Benny had picked up this term from Mr. Siptick, who was talking about a customer who had claimed to have paid his bill when (Mr. Siptick said) he hadn’t, as a man with a “convenient” memory.
Sparky moved from the pool over to where the gardener, Angus Murphy, had just come around the side of the house, shearing the hawthorn hedge. Mr. Murphy (as far as Sparky was concerned), although not himself a flower, partook of their scents and possibly even their colors and contours, as if embedded in Mr. Murphy’s physical self.
At least, that’s how Sparky smelled it.
Flower vapor drifted out and around Mr. Murphy, and at his ankles, where Sparky stopped, were the smell of peat and moss, snail, worm, grub.
“Hi, Mr. Murphy!” Gemma called across the garden. Mr. Murphy turned, raised his shears and waved them in reply. No one fit the category of old middle age as well as Mr. Murphy with his faded ginger hair fast going gray, blue eyes also faded and a back slightly twisted with arthritis that prevented him reaching any higher than the top of the hawthorn hedge, which left the quarter mile of privet and yew hedges unshorn. Or had, that is, until Mr. Tynedale had hired an assistant to do such work as required a strong back and tall enough to do this shearing. There were also the two swan-shaped topiaries on either side of the big front gate. Mr. Murphy could not stand his new assistant, who hadn’t lasted long. Mr. Murphy was always complaining about his “trendy” ways.
Here now he’s one that’s always talking “design” and keeps wanting to pull up my dahlias and phlox to plant red kinpholias and some electric blue. Wants to pull up my roses and put in something “shaggier.” If you can believe it. Shaggy, that’s the new thing and I says to ’im, just you leave my roses alone, m’lad. And he says at least let’s get in some driftwood. Driftwood? Are you daft? I says to ’im. Don’t tell me he ain’t a little Nellie, way he floats around here with his Hermès secateurs.

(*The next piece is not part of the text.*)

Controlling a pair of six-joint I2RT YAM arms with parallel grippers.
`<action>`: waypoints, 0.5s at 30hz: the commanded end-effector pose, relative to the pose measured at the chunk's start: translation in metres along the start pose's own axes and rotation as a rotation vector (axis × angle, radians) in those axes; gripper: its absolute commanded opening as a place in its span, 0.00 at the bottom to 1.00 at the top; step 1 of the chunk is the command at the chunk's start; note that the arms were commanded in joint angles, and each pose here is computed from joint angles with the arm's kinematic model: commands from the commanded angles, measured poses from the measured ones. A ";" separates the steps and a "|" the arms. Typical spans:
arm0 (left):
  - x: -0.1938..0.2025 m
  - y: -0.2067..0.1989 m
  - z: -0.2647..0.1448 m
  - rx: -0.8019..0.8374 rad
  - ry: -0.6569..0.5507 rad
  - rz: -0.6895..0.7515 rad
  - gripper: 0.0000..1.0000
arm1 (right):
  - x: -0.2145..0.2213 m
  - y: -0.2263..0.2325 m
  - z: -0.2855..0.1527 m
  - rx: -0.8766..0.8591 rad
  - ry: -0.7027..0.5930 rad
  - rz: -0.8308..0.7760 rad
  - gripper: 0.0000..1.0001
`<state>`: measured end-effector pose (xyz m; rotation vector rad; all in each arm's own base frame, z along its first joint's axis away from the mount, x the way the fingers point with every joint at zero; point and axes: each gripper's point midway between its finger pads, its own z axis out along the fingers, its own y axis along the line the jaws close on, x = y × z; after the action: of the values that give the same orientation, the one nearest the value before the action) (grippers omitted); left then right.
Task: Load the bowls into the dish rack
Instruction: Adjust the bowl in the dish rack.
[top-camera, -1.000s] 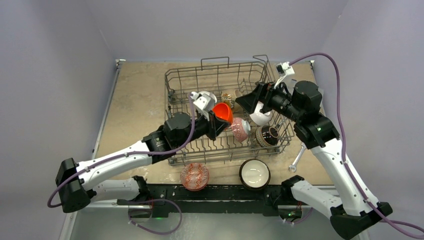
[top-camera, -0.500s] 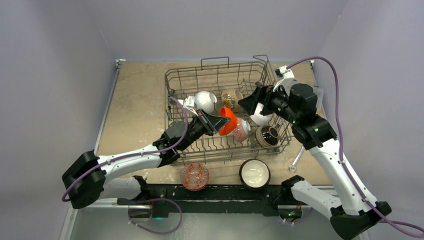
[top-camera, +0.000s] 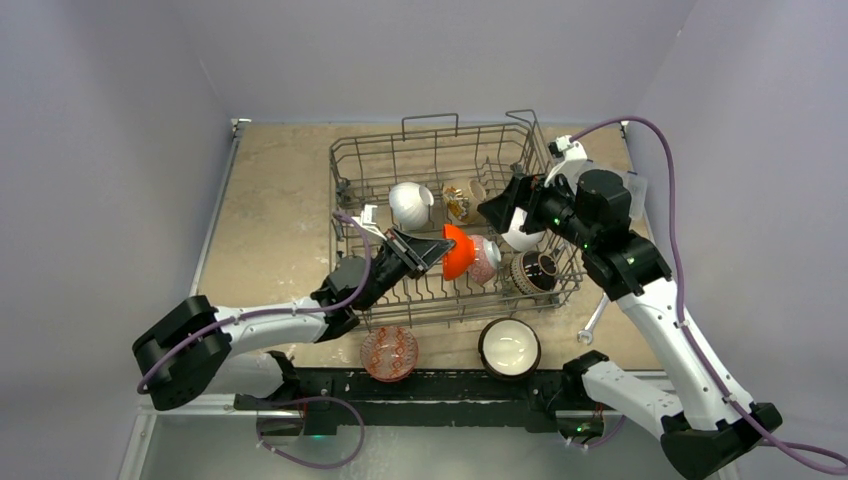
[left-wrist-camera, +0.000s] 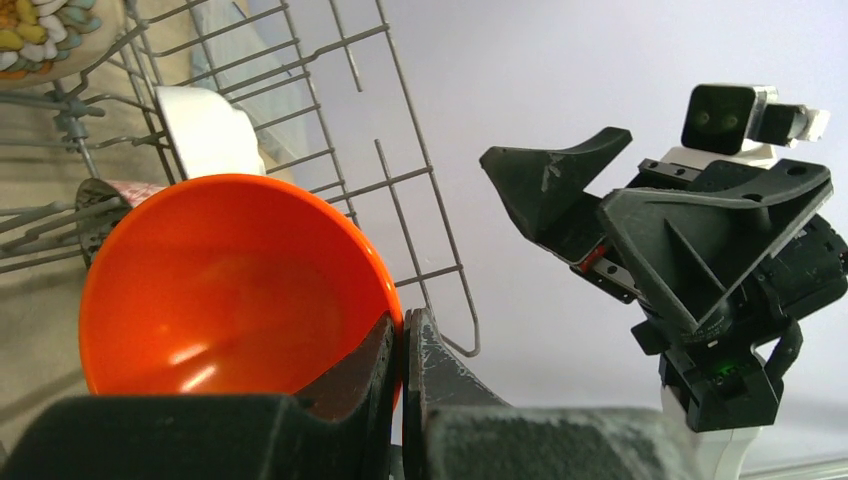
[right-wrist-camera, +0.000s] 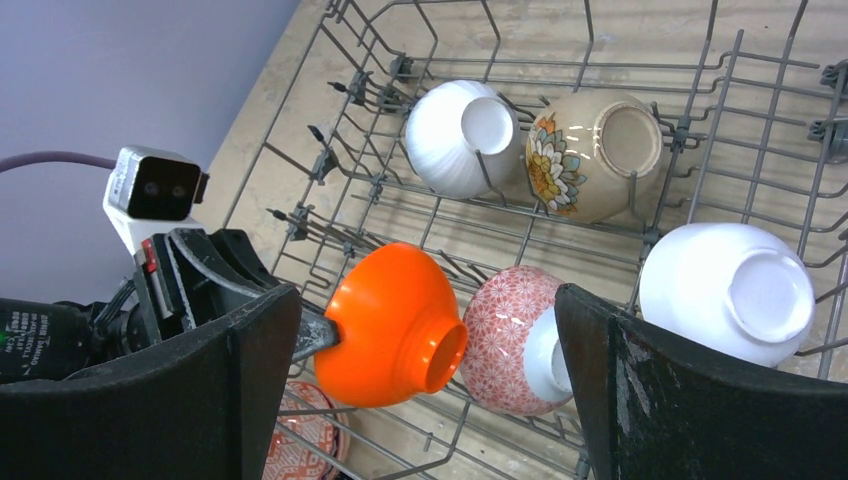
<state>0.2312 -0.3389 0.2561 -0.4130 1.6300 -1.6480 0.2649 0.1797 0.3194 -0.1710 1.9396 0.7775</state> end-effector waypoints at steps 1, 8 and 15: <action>-0.020 -0.030 -0.004 0.117 -0.082 -0.102 0.00 | -0.004 -0.001 0.000 0.000 -0.022 -0.027 0.99; -0.026 -0.014 -0.010 0.078 -0.117 -0.132 0.00 | -0.004 -0.002 0.001 0.004 -0.021 -0.028 0.99; -0.024 -0.006 -0.015 0.102 -0.110 -0.166 0.00 | -0.003 -0.002 0.001 0.002 -0.017 -0.030 0.99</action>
<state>0.2362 -0.3181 0.2399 -0.5667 1.5874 -1.6730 0.2653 0.1793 0.3147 -0.1812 1.9477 0.7681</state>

Cost him over two hundred quid, he says. He’s plain daft. Hermès, no less.
That undergardener had been replaced by a girl whom Mr. Murphy had liked better, but only fractionally, as he found her too young and “summat silly.” She had left, too, but of her own accord. She had simply stopped showing up. So Mr. Murphy was on his own again and might have preferred it that way.
“Maybe,” said Benny, watching Sparky move along the hedge with Mr. Murphy, “maybe it was that girl gardener. She left all of a sudden.”
Gemma fell back against the tree trunk. “Jenny? Why would she want to murder me?”